What to look out for
- Be extremely suspicious when someone reaches out through an unusual channel, e.g. if you usually chat on Slack and they are reaching out on Telegram, or someone sending you a random Calendly invite. If you have doubts, always double-check through another way (e.g., Slack or Signal) to make sure you are talking with the right person.
- Be extremely suspicious when someone pressures you into downloading or executing something. It doesn't matter if you are late to a meeting, if you are trying to make a sale, or if your boss is pressuring you. Don't fall to the percieved sense of urgency. Do not download any update/driver/or execute commands, and reach out if you think something weird is happening.
How to protect yourself
You MUST check email domains and headers before clicking on any links or taking any potentially compromising action, like divulging information or sending money.
In Gmail, there is an upside down triangle by the "to" line that when clicked will show details of the senders and recipients; check that the domain of the sender is as expected. To the far right of the sender line is a three-dot drop down menu, with an option for "Show original"; this will show the full headers and raw text of the message. Verify that all addresses and links are as expected.
Other than that, you MUST follow the recommendations in this book. Crucially:
- No software wallets: you MUST NOT store wallet / seeds on your machine under any circumstances.
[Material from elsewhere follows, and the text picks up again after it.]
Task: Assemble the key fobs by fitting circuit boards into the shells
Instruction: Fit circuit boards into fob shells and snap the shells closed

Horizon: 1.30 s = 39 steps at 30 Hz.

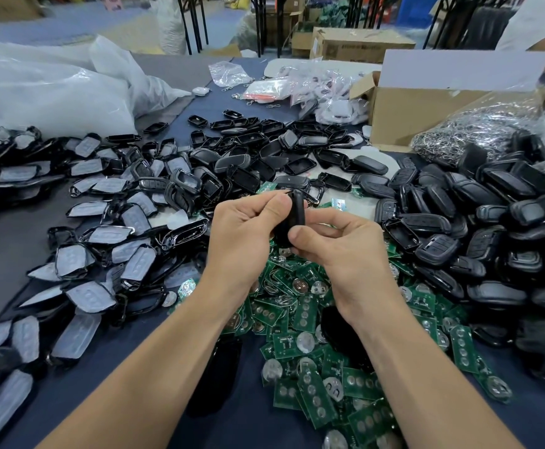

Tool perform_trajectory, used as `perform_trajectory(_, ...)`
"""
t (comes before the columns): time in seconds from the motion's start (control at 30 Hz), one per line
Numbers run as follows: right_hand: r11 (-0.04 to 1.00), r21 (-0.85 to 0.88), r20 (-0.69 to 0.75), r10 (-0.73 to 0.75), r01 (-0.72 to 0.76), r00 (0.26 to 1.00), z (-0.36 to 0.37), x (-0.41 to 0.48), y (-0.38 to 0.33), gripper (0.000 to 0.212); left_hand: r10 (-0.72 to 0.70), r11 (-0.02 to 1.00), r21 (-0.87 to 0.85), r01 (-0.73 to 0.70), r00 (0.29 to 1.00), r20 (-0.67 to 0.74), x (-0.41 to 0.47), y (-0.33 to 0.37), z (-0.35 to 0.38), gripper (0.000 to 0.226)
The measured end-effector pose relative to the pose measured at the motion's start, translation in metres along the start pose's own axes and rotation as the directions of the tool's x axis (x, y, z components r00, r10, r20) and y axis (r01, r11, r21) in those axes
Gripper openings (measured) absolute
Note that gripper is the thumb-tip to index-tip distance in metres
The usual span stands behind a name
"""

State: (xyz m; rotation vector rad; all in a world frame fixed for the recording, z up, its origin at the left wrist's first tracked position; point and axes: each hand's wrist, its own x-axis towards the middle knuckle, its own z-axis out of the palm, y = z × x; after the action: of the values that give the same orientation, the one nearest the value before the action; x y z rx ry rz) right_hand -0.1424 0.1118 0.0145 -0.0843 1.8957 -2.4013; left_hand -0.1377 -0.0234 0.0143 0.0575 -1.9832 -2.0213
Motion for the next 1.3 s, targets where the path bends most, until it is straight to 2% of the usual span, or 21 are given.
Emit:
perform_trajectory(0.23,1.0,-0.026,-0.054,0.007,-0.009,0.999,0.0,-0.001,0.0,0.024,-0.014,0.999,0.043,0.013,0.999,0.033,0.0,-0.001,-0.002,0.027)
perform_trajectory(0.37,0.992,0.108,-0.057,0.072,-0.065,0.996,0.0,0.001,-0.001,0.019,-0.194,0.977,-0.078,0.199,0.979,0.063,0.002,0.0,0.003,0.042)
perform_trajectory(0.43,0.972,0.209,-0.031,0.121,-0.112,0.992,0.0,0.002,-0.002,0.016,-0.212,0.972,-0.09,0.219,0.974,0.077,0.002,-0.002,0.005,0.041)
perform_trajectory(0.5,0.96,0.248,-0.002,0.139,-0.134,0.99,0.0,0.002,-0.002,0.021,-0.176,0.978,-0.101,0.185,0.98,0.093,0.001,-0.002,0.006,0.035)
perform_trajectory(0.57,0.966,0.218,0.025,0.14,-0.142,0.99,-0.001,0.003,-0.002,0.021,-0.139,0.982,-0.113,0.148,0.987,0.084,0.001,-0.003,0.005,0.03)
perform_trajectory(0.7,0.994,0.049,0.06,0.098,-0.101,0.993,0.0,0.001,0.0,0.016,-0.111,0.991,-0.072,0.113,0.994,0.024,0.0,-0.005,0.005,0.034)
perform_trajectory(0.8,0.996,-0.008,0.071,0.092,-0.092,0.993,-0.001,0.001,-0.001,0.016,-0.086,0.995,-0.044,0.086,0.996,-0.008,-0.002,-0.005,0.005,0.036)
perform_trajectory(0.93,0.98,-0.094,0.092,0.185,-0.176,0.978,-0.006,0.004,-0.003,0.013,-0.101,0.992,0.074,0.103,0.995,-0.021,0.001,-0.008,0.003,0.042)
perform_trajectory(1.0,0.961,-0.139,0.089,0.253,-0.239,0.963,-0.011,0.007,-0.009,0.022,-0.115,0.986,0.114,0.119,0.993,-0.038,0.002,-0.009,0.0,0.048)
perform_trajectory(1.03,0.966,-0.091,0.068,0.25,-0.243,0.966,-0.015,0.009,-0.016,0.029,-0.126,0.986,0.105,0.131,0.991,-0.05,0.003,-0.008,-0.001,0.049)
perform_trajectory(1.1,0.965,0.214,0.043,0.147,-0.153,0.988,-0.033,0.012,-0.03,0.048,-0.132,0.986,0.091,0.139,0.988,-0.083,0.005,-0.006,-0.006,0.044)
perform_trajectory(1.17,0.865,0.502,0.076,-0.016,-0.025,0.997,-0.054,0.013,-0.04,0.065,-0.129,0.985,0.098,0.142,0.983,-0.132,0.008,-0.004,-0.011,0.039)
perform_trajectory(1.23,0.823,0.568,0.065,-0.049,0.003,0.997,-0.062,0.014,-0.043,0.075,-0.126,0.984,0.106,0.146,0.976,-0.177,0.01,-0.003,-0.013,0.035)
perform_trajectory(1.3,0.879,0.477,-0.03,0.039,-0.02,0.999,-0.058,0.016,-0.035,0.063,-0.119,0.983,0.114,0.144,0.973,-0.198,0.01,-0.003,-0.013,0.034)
Use hardware devices, such as a Ledger X.
- If you need to share a wallet with a team member, do a 1/N on Asigna backed by a Ledger device instead of sharing the seed with your colleagues.
- For very small amounts (e.g., <1000 USD), you MAY use a wallet app on your phone. You MUST download it from the App Store and make sure that is not a scam wallet).
- MFA everywhere: you MUST enable multi-factor authentication on ALL your work services. You MUST use Yubikeys (hardware security keys) for second factors. You MUST NOT store the second factor in a password manager.